I believe that certain cities have better ratios but I'm also inclined to think those places are just slightly earlier in the cycle.

Denver is generally cheaper than Boulder.
Those are rapidly getting discovered and neutralized.
> It's not at all a SF problem, it's a metropolitan city problem. NYC, Boston, Denver, Austin, Boise, both Portlands, etc all have the same housing crisis.

I was responding to the claim that it's a state- or national-level problem. Perhaps you would argue that this meets some criteria for being a 'national-level' problem, but it's not obvious to me.

Oh -- do you mean to ask how state/national politics play into San Francisco's housing crisis?

California state law is a big part of the problem: it gives individual cities way too much power to decide what gets built and what doesn't, severely restricting supply. For example, neighborhood associations can filibuster new development into nothingness, even for contradictory reasons like not having enough parking but also not being public-transport friendly enough. Additionally, California has wildly skewed tax law that disincentivizes people from moving or downsizing (look up Prop 13). Add in a lack of public transportation, zoning restrictions, and massive corporate subsidies and you've got a housing crisis brewing.

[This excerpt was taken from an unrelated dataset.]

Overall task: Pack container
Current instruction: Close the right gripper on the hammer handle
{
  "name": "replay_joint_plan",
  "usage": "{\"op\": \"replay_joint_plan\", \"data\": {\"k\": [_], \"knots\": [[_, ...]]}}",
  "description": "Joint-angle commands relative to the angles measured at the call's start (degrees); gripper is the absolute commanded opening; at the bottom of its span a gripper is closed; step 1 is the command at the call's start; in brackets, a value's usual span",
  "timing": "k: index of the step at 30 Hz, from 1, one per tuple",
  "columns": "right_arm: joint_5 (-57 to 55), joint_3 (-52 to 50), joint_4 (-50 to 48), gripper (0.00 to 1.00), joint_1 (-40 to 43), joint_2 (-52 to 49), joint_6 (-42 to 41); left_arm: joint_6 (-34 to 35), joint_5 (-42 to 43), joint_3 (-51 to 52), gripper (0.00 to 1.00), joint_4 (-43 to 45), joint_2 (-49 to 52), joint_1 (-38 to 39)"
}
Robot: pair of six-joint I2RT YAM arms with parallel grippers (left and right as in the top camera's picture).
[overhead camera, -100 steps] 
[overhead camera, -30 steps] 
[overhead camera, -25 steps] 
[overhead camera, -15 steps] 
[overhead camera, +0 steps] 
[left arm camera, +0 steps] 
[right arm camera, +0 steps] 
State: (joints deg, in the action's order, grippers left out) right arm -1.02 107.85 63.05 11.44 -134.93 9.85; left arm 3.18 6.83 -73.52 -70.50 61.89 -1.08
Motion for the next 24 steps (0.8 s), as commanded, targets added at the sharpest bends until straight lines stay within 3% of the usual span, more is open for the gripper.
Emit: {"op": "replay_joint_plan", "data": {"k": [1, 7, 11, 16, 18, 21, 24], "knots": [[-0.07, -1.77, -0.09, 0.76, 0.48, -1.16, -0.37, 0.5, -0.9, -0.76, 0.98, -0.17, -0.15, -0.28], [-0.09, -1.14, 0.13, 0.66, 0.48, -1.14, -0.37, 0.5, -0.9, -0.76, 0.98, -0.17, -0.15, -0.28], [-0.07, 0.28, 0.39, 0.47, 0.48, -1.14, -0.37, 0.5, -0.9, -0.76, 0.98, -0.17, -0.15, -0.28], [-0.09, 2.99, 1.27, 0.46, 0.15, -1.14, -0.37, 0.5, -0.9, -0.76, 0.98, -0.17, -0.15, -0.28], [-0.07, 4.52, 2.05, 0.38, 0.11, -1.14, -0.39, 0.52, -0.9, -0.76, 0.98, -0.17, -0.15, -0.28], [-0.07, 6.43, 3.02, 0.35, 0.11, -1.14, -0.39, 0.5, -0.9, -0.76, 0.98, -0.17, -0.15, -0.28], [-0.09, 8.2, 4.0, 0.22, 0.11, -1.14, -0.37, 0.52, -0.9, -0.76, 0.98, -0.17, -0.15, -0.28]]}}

More than that, Prop 13 incentivizes cities to have commercial real estate instead of residential. Thereby forcing housing to be ever farther from workplaces.
But before Prop 13, people on fixed incomes were getting taxed out of their paid-off homes they'd lived in for decades.
It isn't necessarily obvious, but in some ways that's because the San Francisco Bay area is such an outlier that it's easy to miss how fast housing costs in metro areas around the country have been rising relative to salaries. The median home value in Sacramento, for instance, is $330K, compared to San Francisco's staggering $1.3M -- but the home price in San Francisco in November 2011 was $633K, whereas in Sacramento it was $183K. (This is according to Zillow, and I picked those points because they're about the lowest points in the last eight years, just before the CA housing market had started to recover.) Housing prices in Sacramento have been going up slightly faster than they have in San Francisco -- and they're not flooded with techies making $200K+ annual salaries. (Granted, there are some techies from here who are probably willing to commute from there at this point.)

And this isn't just a California thing.

"Home prices are rising at twice the wage of growth." https://www.curbed.com/2019/5/15/18617763/affordable-housing...

"Low-cost housing is disappearing from the market." https://www.huffpost.com/entry/housing-crisis-inequality-har...

You can find a lot of these articles around without much effort.

They're pointing out that in their opinion, the premise you're questioning is invalid, and if you wish to find the answer, look to a new premise.
What's the other Portland, is it Portland, Maine? Sincere question
Yes, it's not as bad as OR but it's on it's way up -- especially for a small city in an underpopulated state.
The parts of California which don’t have a housing problem are, broadly speaking, the parts of California which aren’t attractive to a ton of people as places to live.

The root cause is prop 13 disincentivizes moving around keeping the supply illiquid, and encourages ninbyism preventing new construction, as you’re basically locked in whenever you currently live.

Not just prop 13, but the capital gains part of the tax code.

Used to be you could sell your house for more than you paid and have 2 years to roll it into buying a new house for the same or more money. Now the difference is taxable capital gains regardless of what your new living situation becomes.

IIRC this changed about 20 years ago.

Wouldn’t people be even more NIMBY if they thought it was going increase their tax rate?